- [Task goal] Repeat the lines of the data exactly and exclude any picture among them.

- [Available data]

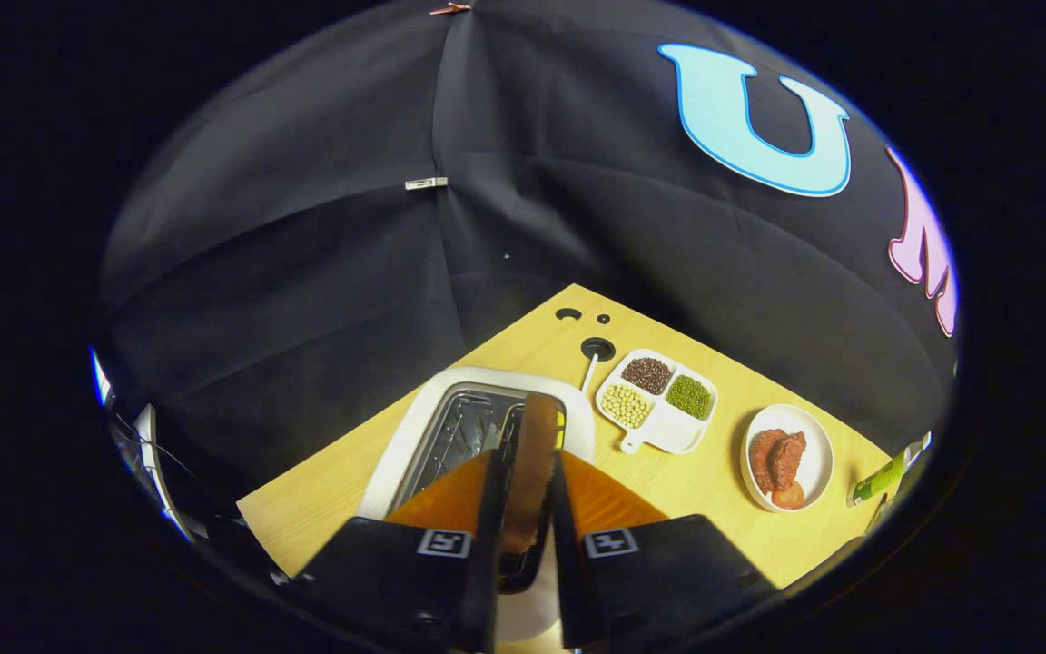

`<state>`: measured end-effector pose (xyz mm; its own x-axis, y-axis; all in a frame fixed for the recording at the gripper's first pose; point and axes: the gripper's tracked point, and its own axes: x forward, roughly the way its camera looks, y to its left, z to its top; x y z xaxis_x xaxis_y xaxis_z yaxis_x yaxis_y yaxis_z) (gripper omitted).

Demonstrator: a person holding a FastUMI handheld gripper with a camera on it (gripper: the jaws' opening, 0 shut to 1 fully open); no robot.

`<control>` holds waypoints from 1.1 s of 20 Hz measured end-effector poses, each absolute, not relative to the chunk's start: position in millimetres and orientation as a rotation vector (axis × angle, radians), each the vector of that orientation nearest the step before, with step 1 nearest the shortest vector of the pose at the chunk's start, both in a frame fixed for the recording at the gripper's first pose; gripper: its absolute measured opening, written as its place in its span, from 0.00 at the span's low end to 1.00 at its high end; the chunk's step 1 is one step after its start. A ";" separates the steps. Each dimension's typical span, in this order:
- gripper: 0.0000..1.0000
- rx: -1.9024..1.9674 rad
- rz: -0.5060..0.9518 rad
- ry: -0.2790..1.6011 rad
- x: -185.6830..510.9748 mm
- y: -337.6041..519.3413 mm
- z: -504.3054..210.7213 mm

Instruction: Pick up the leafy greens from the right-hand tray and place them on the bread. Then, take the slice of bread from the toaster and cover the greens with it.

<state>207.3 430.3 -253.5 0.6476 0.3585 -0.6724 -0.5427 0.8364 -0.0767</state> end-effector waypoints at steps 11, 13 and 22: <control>0.11 -0.235 0.578 0.594 197.9 432.7 -191.5; 0.11 -0.216 0.579 0.562 198.2 427.5 -170.5; 0.11 -0.067 0.565 0.450 183.1 373.0 -95.1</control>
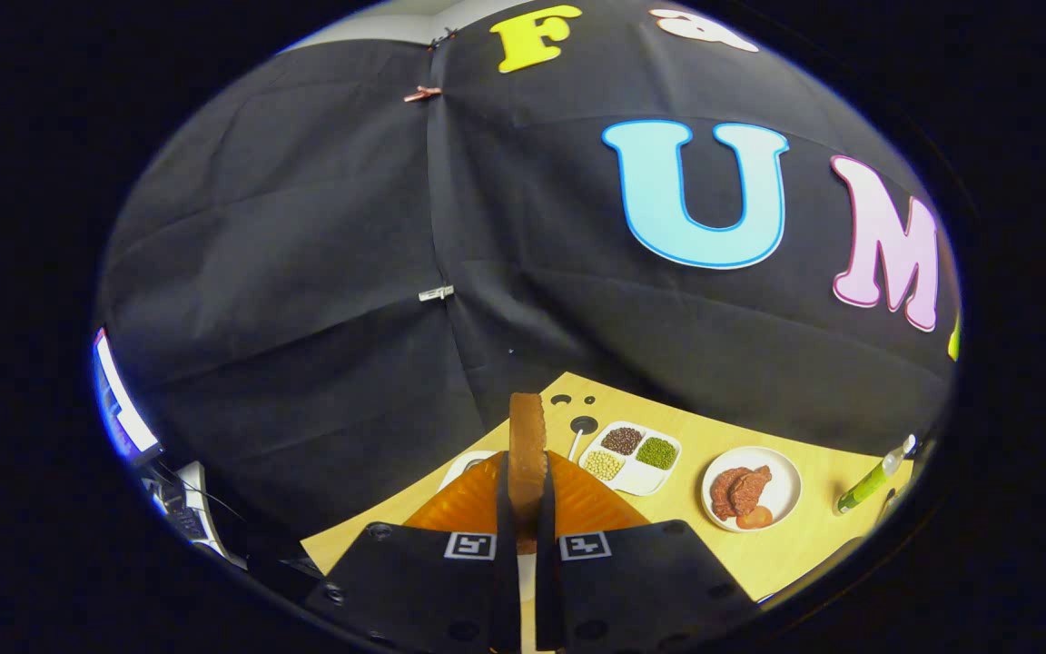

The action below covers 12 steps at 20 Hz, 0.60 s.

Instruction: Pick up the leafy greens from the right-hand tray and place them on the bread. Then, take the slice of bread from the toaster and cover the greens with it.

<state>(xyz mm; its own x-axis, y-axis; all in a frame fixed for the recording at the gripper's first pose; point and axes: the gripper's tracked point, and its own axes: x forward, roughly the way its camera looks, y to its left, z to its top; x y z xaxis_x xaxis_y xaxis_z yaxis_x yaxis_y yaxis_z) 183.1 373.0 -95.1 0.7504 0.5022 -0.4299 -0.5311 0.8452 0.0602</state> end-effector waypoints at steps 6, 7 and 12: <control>0.11 -0.011 0.495 0.498 168.7 304.4 -116.6; 0.11 -0.004 0.485 0.513 165.6 294.3 -124.2; 0.11 0.077 0.448 0.606 148.7 255.7 -173.2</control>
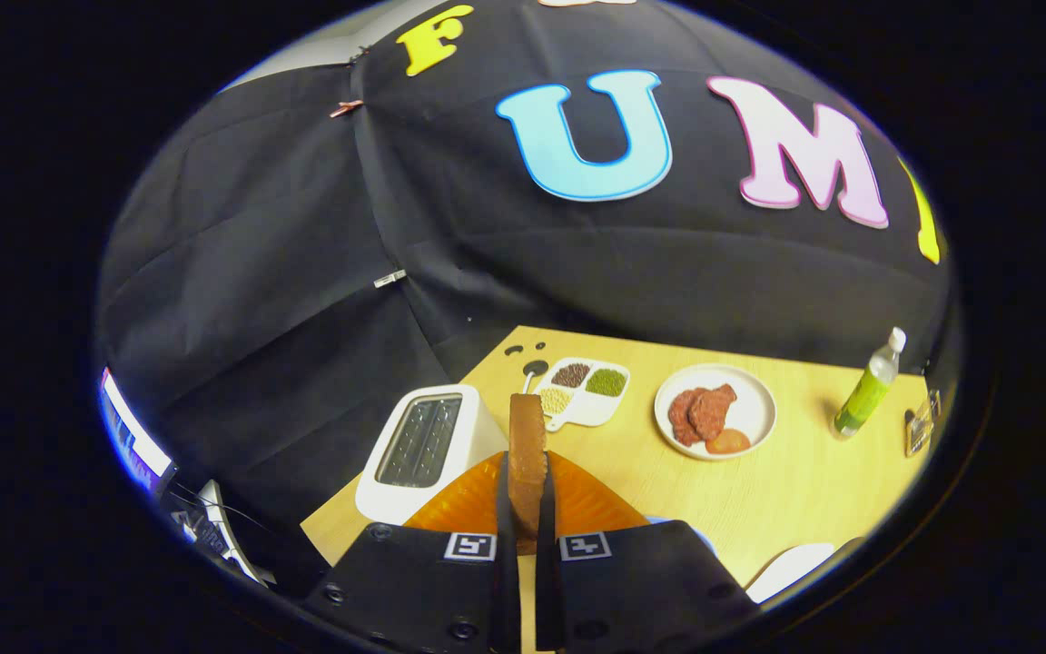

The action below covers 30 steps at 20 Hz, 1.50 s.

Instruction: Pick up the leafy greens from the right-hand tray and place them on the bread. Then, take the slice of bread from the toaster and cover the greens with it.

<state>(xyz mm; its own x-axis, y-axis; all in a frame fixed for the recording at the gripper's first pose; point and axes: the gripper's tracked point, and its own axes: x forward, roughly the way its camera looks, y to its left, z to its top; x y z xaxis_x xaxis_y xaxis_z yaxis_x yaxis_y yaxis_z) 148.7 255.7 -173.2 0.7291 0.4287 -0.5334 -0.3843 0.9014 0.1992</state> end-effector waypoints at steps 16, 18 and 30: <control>0.11 0.405 0.313 0.764 121.1 171.0 -294.7; 0.12 0.451 0.284 0.792 121.9 162.7 -302.5; 0.57 0.356 0.123 0.879 101.8 110.0 -339.2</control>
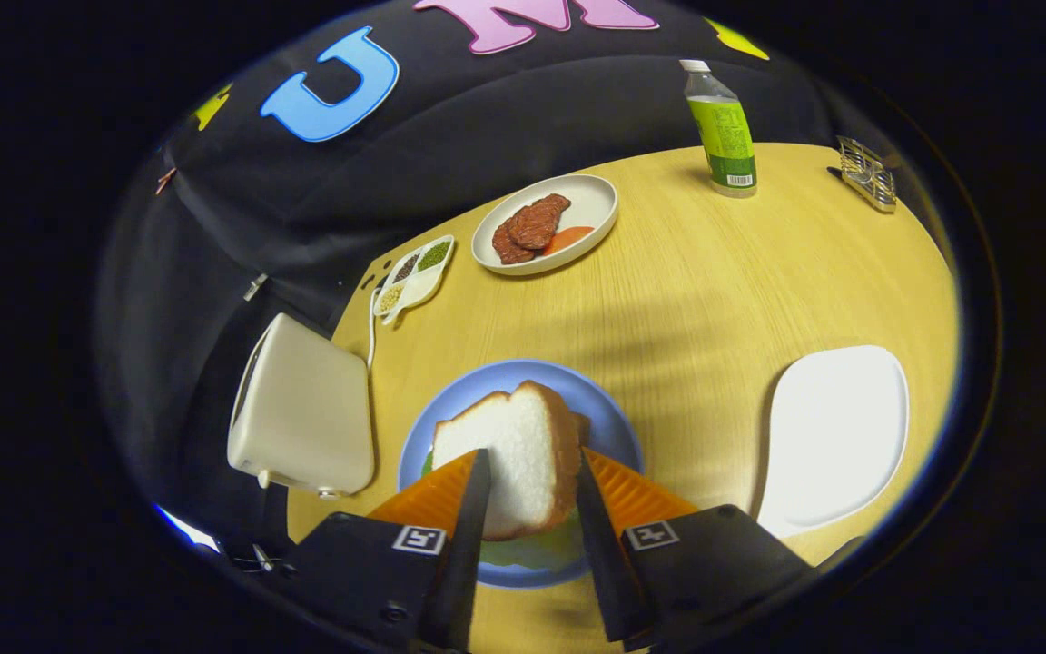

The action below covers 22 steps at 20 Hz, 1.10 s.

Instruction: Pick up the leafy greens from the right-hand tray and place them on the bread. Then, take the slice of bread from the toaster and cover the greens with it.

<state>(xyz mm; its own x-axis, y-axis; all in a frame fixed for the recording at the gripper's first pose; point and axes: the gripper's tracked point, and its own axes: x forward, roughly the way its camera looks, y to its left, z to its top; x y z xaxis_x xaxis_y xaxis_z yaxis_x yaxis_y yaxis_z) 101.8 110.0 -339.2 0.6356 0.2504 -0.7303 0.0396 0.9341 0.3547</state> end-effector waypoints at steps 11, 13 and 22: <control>0.99 0.183 0.113 0.716 95.4 100.3 -266.2; 0.99 0.154 0.120 0.662 95.8 100.7 -236.9; 0.99 0.019 0.097 0.310 78.5 98.9 -97.4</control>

- [Exercise solution]
`<state>`: measured end-effector pose (xyz mm; its own x-axis, y-axis; all in a frame fixed for the recording at the gripper's first pose; point and axes: the gripper's tracked point, and its own axes: x forward, roughly the way its camera looks, y to its left, z to its top; x y z xaxis_x xaxis_y xaxis_z yaxis_x yaxis_y yaxis_z) (gripper omitted).

Demonstrator: a person holding a FastUMI handheld gripper with a camera on it (gripper: the jaws' opening, 0 shut to 1 fully open); no robot.

`<control>` holds waypoints from 1.1 s of 20 Hz measured end-effector poses, each absolute, not relative to the chunk's start: position in millimetres and orientation as a rotation vector (axis × angle, radians), each the vector of that orientation nearest the step before, with step 1 nearest the shortest vector of the pose at the chunk's start, both in a frame fixed for the recording at the gripper's first pose; gripper: its absolute measured opening, written as its place in its span, from 0.00 at the span's low end to 1.00 at its high end; the chunk's step 1 is one step after its start. A ";" separates the steps. Each dimension's typical span, in this order:
- gripper: 0.0000..1.0000
- rx: -1.9024..1.9674 rad
- rz: -0.5060..0.9518 rad
- ry: -0.2790..1.6011 rad
- x: -185.6830..510.9748 mm
- y: -337.6041..519.3413 mm
- z: -504.3054..210.7213 mm

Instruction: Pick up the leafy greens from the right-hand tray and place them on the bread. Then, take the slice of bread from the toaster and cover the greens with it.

<state>207.3 430.3 -253.5 0.6476 0.3585 -0.6724 -0.5427 0.8364 -0.0767</state> end-effector waypoints at steps 11, 13 and 22: <control>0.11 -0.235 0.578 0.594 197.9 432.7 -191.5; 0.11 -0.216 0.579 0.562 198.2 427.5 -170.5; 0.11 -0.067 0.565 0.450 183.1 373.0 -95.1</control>

The action below covers 12 steps at 20 Hz, 0.60 s.

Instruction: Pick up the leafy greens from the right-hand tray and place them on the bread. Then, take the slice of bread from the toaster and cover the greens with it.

<state>(xyz mm; its own x-axis, y-axis; all in a frame fixed for the recording at the gripper's first pose; point and axes: the gripper's tracked point, and its own axes: x forward, roughly the way its camera looks, y to its left, z to its top; x y z xaxis_x xaxis_y xaxis_z yaxis_x yaxis_y yaxis_z) 183.1 373.0 -95.1 0.7504 0.5022 -0.4299 -0.5311 0.8452 0.0602</state> end-effector waypoints at steps 6, 7 and 12: <control>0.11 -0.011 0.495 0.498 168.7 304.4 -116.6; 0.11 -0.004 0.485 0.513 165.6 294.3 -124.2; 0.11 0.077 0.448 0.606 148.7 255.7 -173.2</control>

The action below covers 30 steps at 20 Hz, 1.50 s.

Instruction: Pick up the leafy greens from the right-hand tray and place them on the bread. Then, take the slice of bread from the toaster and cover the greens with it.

<state>(xyz mm; its own x-axis, y-axis; all in a frame fixed for the recording at the gripper's first pose; point and axes: the gripper's tracked point, and its own axes: x forward, roughly the way its camera looks, y to its left, z to its top; x y z xaxis_x xaxis_y xaxis_z yaxis_x yaxis_y yaxis_z) 148.7 255.7 -173.2 0.7291 0.4287 -0.5334 -0.3843 0.9014 0.1992</state> end-effector waypoints at steps 16, 18 and 30: <control>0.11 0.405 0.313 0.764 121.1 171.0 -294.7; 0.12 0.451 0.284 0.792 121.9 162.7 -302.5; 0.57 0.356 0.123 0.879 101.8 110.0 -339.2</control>

The action below covers 22 steps at 20 Hz, 1.10 s.

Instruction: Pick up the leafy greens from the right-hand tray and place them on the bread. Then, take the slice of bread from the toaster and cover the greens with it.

<state>(xyz mm; its own x-axis, y-axis; all in a frame fixed for the recording at the gripper's first pose; point and axes: the gripper's tracked point, and its own axes: x forward, roughly the way its camera looks, y to its left, z to its top; x y z xaxis_x xaxis_y xaxis_z yaxis_x yaxis_y yaxis_z) 101.8 110.0 -339.2 0.6356 0.2504 -0.7303 0.0396 0.9341 0.3547</state> end-effector waypoints at steps 11, 13 and 22: <control>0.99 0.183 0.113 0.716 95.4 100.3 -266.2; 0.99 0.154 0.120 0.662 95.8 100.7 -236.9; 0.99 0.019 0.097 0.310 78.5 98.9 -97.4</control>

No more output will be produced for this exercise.